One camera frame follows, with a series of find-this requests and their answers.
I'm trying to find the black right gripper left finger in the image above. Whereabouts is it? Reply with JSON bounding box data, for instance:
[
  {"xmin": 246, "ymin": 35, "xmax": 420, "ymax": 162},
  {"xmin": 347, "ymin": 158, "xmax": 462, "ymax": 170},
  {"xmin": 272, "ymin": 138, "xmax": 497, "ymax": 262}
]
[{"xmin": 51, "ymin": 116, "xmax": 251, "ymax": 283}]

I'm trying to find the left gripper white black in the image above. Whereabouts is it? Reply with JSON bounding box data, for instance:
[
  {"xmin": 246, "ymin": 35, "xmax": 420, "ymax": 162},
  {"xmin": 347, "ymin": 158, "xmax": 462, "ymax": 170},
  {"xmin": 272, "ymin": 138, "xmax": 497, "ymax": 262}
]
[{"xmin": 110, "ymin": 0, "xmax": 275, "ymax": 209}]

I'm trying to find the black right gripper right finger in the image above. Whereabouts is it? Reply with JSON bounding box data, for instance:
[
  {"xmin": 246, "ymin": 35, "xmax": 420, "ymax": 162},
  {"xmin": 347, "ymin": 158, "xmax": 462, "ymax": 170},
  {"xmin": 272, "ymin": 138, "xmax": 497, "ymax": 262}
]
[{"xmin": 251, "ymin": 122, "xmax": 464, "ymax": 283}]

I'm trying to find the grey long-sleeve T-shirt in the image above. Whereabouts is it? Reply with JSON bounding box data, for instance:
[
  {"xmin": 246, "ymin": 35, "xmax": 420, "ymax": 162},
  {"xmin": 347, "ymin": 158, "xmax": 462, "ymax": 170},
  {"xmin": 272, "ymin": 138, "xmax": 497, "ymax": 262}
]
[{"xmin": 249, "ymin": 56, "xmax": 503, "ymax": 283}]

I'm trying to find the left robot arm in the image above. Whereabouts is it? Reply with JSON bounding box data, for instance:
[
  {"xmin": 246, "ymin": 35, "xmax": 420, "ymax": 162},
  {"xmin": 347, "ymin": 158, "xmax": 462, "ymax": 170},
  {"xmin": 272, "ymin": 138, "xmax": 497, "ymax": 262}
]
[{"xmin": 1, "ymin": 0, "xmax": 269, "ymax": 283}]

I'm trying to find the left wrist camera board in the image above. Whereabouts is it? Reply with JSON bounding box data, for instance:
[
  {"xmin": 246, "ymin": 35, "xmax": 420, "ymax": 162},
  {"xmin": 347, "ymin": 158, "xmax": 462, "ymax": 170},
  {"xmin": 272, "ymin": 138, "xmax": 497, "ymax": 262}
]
************
→ What you will do
When a line in the listing has the string "image" in it, return that line.

→ Solution for this task
I'm trying to find the black right gripper left finger in the image above. Whereabouts is it? Reply with JSON bounding box data, for instance:
I'm trying to find the left gripper white black in the image above. Whereabouts is it? Reply with JSON bounding box data, for instance:
I'm trying to find the black right gripper right finger in the image above. Whereabouts is it? Reply with JSON bounding box data, for instance:
I'm trying to find the grey long-sleeve T-shirt in the image above. Whereabouts is it? Reply with JSON bounding box data, for instance:
I'm trying to find the left robot arm in the image above. Whereabouts is it? Reply with JSON bounding box data, for instance:
I'm trying to find the left wrist camera board in the image above. Whereabouts is it? Reply with JSON bounding box data, for instance:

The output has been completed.